Los periódicos anunciaron que los dos agentes pertenecientes a la autoridad, Juan Carlos Galván y Vicente Peña, han sido condenados de la siguiente forma: expulsión del cuerpo policial, indemnización de 80.000 euros y la obligatoriedad de realizar un curso de reeducación sexual, sin pena de prisión. Si nos quedamos únicamente con los titulares olvidaremos un detalle importante: los sucesos ocurrieron en 2018. 4 años después, sale la sentencia y vemos que la condena interpuesta forma parte de un acuerdo con la persona agredida, quien afirma que no quería seguir reviviendo la pesadilla de la noche de los hechos. Justo este hecho, que le ha motivado a aceptar una condena inferior a la que se demandaba, es uno de los pilares centrales del sistema jurídico estatal: dilatar en el tiempo las consideraciones relacionadas con el valor de la justicia. Demorar 4 años en la resolución de violencias supone un desgaste emocional y, consecuentemente, físico muy alto.

En el feminismo antipunitivista se considera que, dado el carácter sistémico de la violencia sexual, es necesaria una respuesta y un enfoque sobre lo que fundamenta a esta, es decir, la raíz del problema. No podemos seguir combatiendo esta violencia sin RECONOCER que hay un fallo en el sistema actual que revictimiza y sin PROMOVER cambios efectivos en la estructura sociocultural que sostiene esas violencias, promoviendo, así, los criterios preventivos educativos y resocializadores junto a una justicia transformadora. Y, por tanto, en un diseño donde en principio los agresores no sean considerados meramente monstruos, y que la víctima pueda participar con voz activa en las decisiones que tienen un impacto en su futuro.

Por otro lado, también es importante enmarcar que se trata de una corriente en construcción, y que su vía practica requiere consideraciones especiales, ya que todavía nos queda una larga caminada hasta la efectiva reestructuración (o abolición) de los sistemas penales. En los casos concretos, como el de Estepona, por ejemplo, debemos entrenar la mirada para más allá de la frustración de la condena menos rigurosa. Es importante analizar el impacto que tiene la participación de la mujer en la decisión, poniendo voz en su demanda de acabar con el proceso de revictimización y seguir con su vida. Si ponemos la víctima en el centro, podemos ver que el castigo (prisión o no) puede ser menos importante para el proceso de recuperación de esta mujer.

Poder y vigilancia

Otro tema importante que nos trae el caso de Estepona, pensando más allá de la cárcel, es reflexionar que el sistema penal, así como las relaciones sociales, también está enmarcado en la vigilancia de los cuerpos. En este tipo de casos se pronuncian juicios de valor relacionados con el comportamiento de la persona agredida (qué vestía, dónde estaba, qué bebía…), pero poco se reconocen las violencias simbólicas relacionadas con la representación. ¿Hasta qué punto no supone un medio de coacción que los agresores utilicen el uniforme del cuerpo policial público? ¿Cómo actúan las presunciones que se derivan del poder de pertenecer a un cuerpo estatal? En este mismo sentido, ¿quién se encarga de vigilar a la persona que vigilan? ¿Cómo podemos salir de una cultura del castigo si los poderes estatales reflejan la corrupción de las relaciones interpersonales? ¿Qué alternativas de no castigo existen ante las violencias machistas? ¿Es suficiente un curso de “reeducación sexual”?
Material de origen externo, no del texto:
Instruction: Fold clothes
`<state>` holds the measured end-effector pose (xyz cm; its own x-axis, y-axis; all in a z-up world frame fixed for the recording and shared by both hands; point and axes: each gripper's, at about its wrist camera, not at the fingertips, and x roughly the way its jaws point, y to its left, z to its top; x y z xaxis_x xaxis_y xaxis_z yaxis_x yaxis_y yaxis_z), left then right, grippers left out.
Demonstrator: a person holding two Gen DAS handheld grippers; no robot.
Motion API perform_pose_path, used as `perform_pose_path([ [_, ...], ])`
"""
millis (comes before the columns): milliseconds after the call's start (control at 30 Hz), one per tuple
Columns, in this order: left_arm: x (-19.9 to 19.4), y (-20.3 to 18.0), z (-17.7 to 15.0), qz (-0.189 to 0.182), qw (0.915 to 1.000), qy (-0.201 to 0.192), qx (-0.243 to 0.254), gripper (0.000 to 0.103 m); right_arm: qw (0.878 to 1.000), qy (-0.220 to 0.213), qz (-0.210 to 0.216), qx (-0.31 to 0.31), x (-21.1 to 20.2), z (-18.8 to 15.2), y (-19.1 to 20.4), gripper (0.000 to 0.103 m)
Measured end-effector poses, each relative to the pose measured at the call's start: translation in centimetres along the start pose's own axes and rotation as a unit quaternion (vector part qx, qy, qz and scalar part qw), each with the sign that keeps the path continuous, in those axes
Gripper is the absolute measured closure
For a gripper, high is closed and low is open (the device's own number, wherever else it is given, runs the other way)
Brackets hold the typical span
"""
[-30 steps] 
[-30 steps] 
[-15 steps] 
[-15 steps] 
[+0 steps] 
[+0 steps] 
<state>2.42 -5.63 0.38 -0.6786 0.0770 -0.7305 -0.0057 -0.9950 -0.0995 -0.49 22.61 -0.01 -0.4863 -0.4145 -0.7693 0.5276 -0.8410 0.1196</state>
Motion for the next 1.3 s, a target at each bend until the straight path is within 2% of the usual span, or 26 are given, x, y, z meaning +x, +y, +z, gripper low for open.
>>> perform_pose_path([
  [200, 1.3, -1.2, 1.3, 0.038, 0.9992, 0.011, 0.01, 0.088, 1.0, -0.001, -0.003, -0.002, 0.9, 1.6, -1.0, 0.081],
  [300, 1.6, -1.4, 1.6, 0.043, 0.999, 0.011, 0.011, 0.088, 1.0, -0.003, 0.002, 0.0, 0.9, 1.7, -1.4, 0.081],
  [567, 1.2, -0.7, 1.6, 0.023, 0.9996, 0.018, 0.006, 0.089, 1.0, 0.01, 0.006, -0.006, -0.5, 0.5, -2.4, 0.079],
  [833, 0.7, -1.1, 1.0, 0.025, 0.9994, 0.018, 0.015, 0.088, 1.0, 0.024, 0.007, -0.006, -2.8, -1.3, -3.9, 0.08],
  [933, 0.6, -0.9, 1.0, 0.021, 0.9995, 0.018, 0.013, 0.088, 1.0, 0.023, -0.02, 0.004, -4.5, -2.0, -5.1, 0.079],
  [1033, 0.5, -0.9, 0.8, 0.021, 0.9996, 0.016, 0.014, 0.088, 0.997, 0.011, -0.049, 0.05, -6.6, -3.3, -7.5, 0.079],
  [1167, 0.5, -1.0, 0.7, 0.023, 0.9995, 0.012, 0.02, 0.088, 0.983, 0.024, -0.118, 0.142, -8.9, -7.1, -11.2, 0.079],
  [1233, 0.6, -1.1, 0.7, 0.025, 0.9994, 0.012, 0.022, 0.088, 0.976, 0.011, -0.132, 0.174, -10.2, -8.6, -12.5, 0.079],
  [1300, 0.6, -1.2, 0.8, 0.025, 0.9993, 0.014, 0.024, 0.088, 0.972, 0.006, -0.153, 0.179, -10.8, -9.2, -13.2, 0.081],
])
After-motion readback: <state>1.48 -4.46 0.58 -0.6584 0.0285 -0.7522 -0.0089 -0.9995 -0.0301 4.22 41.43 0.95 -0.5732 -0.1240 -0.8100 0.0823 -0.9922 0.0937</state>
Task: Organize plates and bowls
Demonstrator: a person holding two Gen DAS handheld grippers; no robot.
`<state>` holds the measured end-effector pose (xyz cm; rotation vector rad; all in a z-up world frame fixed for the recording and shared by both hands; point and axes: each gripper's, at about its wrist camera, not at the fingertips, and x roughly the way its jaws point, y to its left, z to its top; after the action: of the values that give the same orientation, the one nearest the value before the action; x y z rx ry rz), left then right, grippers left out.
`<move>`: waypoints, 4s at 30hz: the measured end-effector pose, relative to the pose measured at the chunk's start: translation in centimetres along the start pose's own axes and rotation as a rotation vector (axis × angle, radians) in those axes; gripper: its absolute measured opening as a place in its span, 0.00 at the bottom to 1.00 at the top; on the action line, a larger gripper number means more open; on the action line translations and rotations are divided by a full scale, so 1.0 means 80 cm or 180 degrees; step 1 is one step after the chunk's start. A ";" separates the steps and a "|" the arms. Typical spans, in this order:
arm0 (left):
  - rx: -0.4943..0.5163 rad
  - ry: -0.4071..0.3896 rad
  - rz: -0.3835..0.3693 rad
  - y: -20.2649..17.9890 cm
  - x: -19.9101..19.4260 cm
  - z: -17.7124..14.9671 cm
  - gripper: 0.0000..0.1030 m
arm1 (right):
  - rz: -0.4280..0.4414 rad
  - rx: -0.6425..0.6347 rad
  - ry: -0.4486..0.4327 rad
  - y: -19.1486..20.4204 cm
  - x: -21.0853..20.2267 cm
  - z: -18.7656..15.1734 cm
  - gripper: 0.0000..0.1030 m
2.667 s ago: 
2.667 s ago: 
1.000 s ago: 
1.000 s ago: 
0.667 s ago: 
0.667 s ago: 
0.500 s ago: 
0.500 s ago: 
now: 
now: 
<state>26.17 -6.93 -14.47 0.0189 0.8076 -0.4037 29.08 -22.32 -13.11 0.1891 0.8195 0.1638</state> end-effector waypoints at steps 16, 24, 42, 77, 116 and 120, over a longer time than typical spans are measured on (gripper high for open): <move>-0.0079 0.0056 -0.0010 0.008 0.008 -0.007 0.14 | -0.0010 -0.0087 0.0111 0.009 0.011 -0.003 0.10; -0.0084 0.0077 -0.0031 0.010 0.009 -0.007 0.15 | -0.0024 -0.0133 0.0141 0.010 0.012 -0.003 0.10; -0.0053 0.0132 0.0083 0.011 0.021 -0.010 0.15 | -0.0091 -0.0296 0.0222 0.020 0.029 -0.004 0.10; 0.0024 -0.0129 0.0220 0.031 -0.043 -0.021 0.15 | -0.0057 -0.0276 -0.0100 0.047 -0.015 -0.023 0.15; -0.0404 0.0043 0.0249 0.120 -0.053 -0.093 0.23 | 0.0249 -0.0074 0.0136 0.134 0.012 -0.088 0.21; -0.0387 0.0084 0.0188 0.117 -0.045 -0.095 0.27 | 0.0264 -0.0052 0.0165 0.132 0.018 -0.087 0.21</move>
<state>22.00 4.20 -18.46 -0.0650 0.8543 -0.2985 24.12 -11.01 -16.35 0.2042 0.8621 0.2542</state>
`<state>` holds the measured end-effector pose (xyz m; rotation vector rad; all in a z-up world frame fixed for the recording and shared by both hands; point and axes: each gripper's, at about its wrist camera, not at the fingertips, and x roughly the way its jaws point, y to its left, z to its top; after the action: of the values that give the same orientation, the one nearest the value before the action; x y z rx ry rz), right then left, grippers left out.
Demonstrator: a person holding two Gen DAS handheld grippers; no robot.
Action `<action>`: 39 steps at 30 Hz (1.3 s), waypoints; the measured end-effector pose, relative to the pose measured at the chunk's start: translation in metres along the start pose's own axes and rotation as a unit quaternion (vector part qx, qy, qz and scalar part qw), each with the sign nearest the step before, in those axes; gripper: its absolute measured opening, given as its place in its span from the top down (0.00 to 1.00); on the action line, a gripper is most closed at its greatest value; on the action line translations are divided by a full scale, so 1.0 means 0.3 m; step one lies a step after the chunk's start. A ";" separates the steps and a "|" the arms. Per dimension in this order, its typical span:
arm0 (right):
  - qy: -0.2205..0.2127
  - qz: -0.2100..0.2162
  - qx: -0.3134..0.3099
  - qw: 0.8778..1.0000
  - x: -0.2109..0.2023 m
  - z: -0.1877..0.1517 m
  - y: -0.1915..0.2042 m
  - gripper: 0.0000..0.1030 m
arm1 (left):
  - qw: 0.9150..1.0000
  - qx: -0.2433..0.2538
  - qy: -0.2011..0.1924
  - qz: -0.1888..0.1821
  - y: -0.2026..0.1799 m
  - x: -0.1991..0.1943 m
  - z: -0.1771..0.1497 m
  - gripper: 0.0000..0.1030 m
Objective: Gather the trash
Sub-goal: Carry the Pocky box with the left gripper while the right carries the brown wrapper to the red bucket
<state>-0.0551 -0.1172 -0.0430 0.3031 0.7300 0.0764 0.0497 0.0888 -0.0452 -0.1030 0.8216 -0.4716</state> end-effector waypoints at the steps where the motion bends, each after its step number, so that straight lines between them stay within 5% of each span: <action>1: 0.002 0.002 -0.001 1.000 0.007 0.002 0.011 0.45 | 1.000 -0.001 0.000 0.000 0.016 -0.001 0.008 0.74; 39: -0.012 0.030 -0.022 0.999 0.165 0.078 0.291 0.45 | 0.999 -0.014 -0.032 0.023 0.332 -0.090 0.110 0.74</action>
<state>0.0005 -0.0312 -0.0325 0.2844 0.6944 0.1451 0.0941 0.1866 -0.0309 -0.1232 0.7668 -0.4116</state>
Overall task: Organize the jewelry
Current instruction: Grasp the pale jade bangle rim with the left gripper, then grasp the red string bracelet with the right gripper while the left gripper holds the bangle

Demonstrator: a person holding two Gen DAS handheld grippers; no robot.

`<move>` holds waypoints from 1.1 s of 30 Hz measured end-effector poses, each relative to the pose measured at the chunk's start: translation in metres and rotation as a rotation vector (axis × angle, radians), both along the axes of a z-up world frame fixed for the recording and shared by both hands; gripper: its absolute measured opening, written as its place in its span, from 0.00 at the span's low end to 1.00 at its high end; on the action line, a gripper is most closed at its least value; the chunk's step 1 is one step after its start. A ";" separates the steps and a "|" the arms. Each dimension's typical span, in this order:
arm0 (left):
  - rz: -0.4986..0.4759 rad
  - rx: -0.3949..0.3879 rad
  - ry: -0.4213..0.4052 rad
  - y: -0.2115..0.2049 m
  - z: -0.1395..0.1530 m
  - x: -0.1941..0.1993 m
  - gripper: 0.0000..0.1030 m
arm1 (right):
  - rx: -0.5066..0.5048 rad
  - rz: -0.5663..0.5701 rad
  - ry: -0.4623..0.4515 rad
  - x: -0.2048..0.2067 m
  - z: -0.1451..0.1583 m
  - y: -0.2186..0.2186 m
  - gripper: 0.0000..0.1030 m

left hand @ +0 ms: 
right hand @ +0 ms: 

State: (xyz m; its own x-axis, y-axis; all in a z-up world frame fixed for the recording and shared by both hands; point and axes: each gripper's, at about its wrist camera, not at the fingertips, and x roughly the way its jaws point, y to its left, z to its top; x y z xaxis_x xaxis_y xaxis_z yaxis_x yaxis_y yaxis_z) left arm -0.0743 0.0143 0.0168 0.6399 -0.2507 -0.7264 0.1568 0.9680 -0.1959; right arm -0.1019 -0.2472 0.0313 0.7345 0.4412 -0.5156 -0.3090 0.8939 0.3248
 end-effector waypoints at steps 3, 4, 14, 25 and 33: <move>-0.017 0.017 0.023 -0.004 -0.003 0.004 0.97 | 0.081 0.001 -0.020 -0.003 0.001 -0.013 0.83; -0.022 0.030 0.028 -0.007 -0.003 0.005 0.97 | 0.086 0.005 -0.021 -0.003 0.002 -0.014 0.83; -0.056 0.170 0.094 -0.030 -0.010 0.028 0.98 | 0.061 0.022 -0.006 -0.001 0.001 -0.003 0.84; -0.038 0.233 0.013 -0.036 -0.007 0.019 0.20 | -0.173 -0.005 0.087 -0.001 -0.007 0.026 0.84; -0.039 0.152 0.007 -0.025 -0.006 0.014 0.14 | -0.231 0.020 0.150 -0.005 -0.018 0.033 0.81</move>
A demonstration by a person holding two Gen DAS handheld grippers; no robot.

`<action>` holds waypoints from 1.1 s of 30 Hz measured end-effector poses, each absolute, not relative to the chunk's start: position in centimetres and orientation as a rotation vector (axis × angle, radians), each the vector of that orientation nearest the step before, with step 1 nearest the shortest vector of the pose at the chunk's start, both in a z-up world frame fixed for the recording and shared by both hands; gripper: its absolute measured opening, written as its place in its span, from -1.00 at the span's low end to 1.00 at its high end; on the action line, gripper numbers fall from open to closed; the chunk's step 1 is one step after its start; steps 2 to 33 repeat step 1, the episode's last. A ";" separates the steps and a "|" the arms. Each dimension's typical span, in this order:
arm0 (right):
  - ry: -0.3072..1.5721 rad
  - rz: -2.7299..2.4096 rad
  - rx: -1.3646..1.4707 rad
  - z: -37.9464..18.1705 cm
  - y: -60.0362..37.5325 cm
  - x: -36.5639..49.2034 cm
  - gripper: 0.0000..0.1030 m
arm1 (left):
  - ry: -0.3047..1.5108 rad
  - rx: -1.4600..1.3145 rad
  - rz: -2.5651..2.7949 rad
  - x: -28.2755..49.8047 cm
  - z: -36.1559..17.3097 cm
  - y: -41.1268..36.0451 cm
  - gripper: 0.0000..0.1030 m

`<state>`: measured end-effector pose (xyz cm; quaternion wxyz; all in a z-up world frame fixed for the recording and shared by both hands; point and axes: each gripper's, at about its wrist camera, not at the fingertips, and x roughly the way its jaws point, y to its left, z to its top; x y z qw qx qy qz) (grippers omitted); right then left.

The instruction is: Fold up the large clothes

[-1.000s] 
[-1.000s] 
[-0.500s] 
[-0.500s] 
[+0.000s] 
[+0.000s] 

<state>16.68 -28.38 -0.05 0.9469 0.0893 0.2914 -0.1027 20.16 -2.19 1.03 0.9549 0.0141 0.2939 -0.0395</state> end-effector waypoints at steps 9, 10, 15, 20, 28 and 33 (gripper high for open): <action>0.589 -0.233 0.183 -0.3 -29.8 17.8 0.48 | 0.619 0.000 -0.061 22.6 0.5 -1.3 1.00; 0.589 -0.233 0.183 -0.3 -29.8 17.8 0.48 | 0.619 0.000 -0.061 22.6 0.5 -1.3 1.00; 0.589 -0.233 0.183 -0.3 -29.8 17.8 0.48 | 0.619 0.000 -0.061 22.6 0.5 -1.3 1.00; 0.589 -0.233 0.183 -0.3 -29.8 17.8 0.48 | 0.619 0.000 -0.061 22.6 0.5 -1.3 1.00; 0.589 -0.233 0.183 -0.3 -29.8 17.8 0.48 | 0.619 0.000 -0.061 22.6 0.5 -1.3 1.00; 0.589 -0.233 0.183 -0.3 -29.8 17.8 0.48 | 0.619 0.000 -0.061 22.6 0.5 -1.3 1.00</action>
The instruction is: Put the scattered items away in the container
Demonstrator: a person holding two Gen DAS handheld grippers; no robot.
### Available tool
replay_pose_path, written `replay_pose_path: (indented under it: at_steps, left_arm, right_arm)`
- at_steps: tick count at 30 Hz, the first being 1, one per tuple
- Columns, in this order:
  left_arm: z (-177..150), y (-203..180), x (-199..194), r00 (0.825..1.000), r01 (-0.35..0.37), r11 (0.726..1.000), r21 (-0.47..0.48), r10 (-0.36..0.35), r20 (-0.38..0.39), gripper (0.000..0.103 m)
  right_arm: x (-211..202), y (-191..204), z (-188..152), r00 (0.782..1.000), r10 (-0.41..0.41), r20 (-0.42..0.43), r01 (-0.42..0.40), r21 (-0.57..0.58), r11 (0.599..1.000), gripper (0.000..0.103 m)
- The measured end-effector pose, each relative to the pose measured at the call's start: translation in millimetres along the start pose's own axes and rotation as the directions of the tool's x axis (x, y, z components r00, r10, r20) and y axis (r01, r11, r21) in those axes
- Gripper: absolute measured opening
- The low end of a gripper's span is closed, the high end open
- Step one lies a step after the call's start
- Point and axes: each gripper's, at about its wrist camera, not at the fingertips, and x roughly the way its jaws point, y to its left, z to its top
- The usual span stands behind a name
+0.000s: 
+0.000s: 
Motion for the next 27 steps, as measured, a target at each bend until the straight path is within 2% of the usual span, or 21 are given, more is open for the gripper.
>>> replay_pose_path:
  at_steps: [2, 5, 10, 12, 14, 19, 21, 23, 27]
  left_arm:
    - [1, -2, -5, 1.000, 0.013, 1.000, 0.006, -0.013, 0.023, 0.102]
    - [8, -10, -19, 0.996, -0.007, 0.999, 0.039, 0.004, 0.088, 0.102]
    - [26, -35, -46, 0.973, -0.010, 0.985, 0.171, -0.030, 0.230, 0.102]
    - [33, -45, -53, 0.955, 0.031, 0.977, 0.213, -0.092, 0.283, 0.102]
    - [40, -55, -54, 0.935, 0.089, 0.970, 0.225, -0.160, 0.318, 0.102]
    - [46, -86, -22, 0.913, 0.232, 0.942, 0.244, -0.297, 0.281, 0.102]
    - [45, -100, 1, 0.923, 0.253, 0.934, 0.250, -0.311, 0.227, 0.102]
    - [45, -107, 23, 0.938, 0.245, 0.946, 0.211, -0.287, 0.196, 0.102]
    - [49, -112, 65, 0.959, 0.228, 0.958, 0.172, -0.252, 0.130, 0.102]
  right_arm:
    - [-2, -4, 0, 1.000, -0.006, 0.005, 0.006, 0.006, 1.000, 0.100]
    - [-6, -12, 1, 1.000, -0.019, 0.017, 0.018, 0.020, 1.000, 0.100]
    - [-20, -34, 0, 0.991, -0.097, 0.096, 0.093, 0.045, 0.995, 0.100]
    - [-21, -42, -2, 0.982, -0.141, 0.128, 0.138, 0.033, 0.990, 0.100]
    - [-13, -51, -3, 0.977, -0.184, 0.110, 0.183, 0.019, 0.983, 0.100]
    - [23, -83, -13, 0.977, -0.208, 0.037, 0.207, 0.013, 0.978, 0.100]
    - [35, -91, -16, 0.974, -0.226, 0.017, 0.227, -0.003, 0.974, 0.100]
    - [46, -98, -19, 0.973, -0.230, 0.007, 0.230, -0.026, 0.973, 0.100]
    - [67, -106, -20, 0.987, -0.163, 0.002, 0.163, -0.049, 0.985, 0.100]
El feminismo antipunitivista no busca culpar a las víctimas que utilizan el sistema penal – ya que es el único sistema oficial que tenemos de protección – sino que refleja que a veces hay pocos recursos para sostener procesos de justicia efectiva, así como la construcción de una red de cuidados necesaria. ¿Qué pasa con las mujeres después de que sus agresores salgan del sistema penitenciario? ¿Están realmente protegidas si no hay un proceso de resocialización efectivo? ¿Es la pena de prisión suficiente?

Si analizamos casos concretos, vemos que las respuestas a casi todas las preguntas planteadas aquí son bastante sintomáticas de la ineficacia del sistema punitivista que tenemos hoy, y representan un alerta de que debemos (urgentemente) revisar y repensar este sistema que sigue perpetuando la violencia contra las mujeres mismo cuando tiene como objetivo frenarla o repararla.